After reading the records, print them all again exactly as they stand.

# # # # # # #

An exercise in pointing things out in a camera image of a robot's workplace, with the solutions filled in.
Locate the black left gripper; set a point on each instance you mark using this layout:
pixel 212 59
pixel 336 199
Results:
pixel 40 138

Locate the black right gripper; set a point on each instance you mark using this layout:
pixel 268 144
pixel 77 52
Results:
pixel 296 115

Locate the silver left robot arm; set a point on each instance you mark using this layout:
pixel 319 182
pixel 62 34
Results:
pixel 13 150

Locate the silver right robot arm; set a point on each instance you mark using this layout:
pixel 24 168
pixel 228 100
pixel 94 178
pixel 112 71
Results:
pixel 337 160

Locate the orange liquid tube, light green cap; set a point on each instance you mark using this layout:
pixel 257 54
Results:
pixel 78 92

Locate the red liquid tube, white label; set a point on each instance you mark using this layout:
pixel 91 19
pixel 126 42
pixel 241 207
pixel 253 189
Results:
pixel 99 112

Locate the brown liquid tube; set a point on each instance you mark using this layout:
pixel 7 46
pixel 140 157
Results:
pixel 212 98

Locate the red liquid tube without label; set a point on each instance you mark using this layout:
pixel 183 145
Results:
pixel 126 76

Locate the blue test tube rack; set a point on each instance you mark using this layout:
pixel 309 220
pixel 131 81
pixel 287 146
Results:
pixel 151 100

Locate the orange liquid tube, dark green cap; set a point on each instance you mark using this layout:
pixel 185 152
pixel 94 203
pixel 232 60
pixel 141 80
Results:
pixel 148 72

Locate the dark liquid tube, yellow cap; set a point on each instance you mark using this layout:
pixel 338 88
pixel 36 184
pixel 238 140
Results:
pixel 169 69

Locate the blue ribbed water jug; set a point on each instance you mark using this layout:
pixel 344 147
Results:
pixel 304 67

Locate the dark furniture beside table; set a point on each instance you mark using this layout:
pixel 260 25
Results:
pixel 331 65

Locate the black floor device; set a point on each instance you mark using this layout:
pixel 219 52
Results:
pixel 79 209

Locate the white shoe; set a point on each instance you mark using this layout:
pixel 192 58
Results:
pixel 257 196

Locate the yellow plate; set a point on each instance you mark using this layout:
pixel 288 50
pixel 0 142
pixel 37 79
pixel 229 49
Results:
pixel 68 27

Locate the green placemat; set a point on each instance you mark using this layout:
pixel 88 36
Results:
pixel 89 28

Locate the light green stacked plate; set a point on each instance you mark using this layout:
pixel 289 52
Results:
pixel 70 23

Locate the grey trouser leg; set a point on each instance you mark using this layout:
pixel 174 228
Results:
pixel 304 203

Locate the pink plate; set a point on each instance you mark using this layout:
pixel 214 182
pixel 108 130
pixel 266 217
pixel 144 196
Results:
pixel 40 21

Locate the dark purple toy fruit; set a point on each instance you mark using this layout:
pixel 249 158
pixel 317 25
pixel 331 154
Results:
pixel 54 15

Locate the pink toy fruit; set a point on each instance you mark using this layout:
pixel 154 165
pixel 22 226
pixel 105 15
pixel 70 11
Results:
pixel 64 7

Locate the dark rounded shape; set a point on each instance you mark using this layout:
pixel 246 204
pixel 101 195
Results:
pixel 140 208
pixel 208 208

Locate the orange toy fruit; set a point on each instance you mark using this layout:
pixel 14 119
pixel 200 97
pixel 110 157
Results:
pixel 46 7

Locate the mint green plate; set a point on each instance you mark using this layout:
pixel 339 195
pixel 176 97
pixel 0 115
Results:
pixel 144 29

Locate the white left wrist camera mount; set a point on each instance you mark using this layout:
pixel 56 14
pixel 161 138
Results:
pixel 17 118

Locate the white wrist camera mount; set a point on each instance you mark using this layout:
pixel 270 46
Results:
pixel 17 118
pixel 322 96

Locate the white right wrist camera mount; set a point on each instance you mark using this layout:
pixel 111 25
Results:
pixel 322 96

# # # # # # #

OUTPUT BELOW ::
An exercise in pointing things out in a camera image of a robot's workplace, with the solutions filled in.
Locate the black left gripper; set a point on each instance you mark using this layout:
pixel 212 59
pixel 336 199
Results:
pixel 40 138

Locate the black right gripper; set a point on each instance you mark using this layout:
pixel 268 144
pixel 77 52
Results:
pixel 296 115

Locate the silver left robot arm; set a point on each instance you mark using this layout:
pixel 319 182
pixel 62 34
Results:
pixel 13 150

Locate the silver right robot arm; set a point on each instance you mark using this layout:
pixel 24 168
pixel 228 100
pixel 94 178
pixel 112 71
Results:
pixel 337 160

Locate the orange liquid tube, light green cap; set a point on each instance you mark using this layout:
pixel 257 54
Results:
pixel 78 92

Locate the red liquid tube, white label; set a point on each instance you mark using this layout:
pixel 91 19
pixel 126 42
pixel 241 207
pixel 253 189
Results:
pixel 99 112

Locate the brown liquid tube; set a point on each instance you mark using this layout:
pixel 7 46
pixel 140 157
Results:
pixel 212 98

Locate the red liquid tube without label; set a point on each instance you mark using this layout:
pixel 183 145
Results:
pixel 126 76

Locate the blue test tube rack; set a point on each instance you mark using this layout:
pixel 309 220
pixel 131 81
pixel 287 146
Results:
pixel 151 100

Locate the orange liquid tube, dark green cap; set a point on each instance you mark using this layout:
pixel 185 152
pixel 94 203
pixel 232 60
pixel 141 80
Results:
pixel 148 72

Locate the dark liquid tube, yellow cap; set a point on each instance you mark using this layout:
pixel 338 88
pixel 36 184
pixel 238 140
Results:
pixel 169 69

Locate the blue ribbed water jug; set a point on each instance you mark using this layout:
pixel 344 147
Results:
pixel 304 67

Locate the dark furniture beside table; set a point on each instance you mark using this layout:
pixel 260 25
Results:
pixel 331 65

Locate the black floor device; set a point on each instance you mark using this layout:
pixel 219 52
Results:
pixel 79 209

Locate the white shoe; set a point on each instance you mark using this layout:
pixel 192 58
Results:
pixel 257 196

Locate the yellow plate; set a point on each instance you mark using this layout:
pixel 288 50
pixel 0 142
pixel 37 79
pixel 229 49
Results:
pixel 68 27

Locate the green placemat; set a point on each instance you mark using this layout:
pixel 88 36
Results:
pixel 89 28

Locate the light green stacked plate; set a point on each instance you mark using this layout:
pixel 289 52
Results:
pixel 70 23

Locate the grey trouser leg; set a point on each instance you mark using this layout:
pixel 174 228
Results:
pixel 304 203

Locate the pink plate; set a point on each instance you mark using this layout:
pixel 214 182
pixel 108 130
pixel 266 217
pixel 144 196
Results:
pixel 40 21

Locate the dark purple toy fruit; set a point on each instance you mark using this layout:
pixel 249 158
pixel 317 25
pixel 331 154
Results:
pixel 54 15

Locate the pink toy fruit; set a point on each instance you mark using this layout:
pixel 154 165
pixel 22 226
pixel 105 15
pixel 70 11
Results:
pixel 64 7

Locate the dark rounded shape; set a point on each instance you mark using this layout:
pixel 246 204
pixel 101 195
Results:
pixel 140 208
pixel 208 208

Locate the orange toy fruit; set a point on each instance you mark using this layout:
pixel 14 119
pixel 200 97
pixel 110 157
Results:
pixel 46 7

Locate the mint green plate; set a point on each instance you mark using this layout:
pixel 339 195
pixel 176 97
pixel 0 115
Results:
pixel 144 29

Locate the white left wrist camera mount; set a point on each instance you mark using this layout:
pixel 56 14
pixel 161 138
Results:
pixel 17 118

Locate the white wrist camera mount; set a point on each instance you mark using this layout:
pixel 270 46
Results:
pixel 17 118
pixel 322 96

Locate the white right wrist camera mount; set a point on each instance you mark using this layout:
pixel 111 25
Results:
pixel 322 96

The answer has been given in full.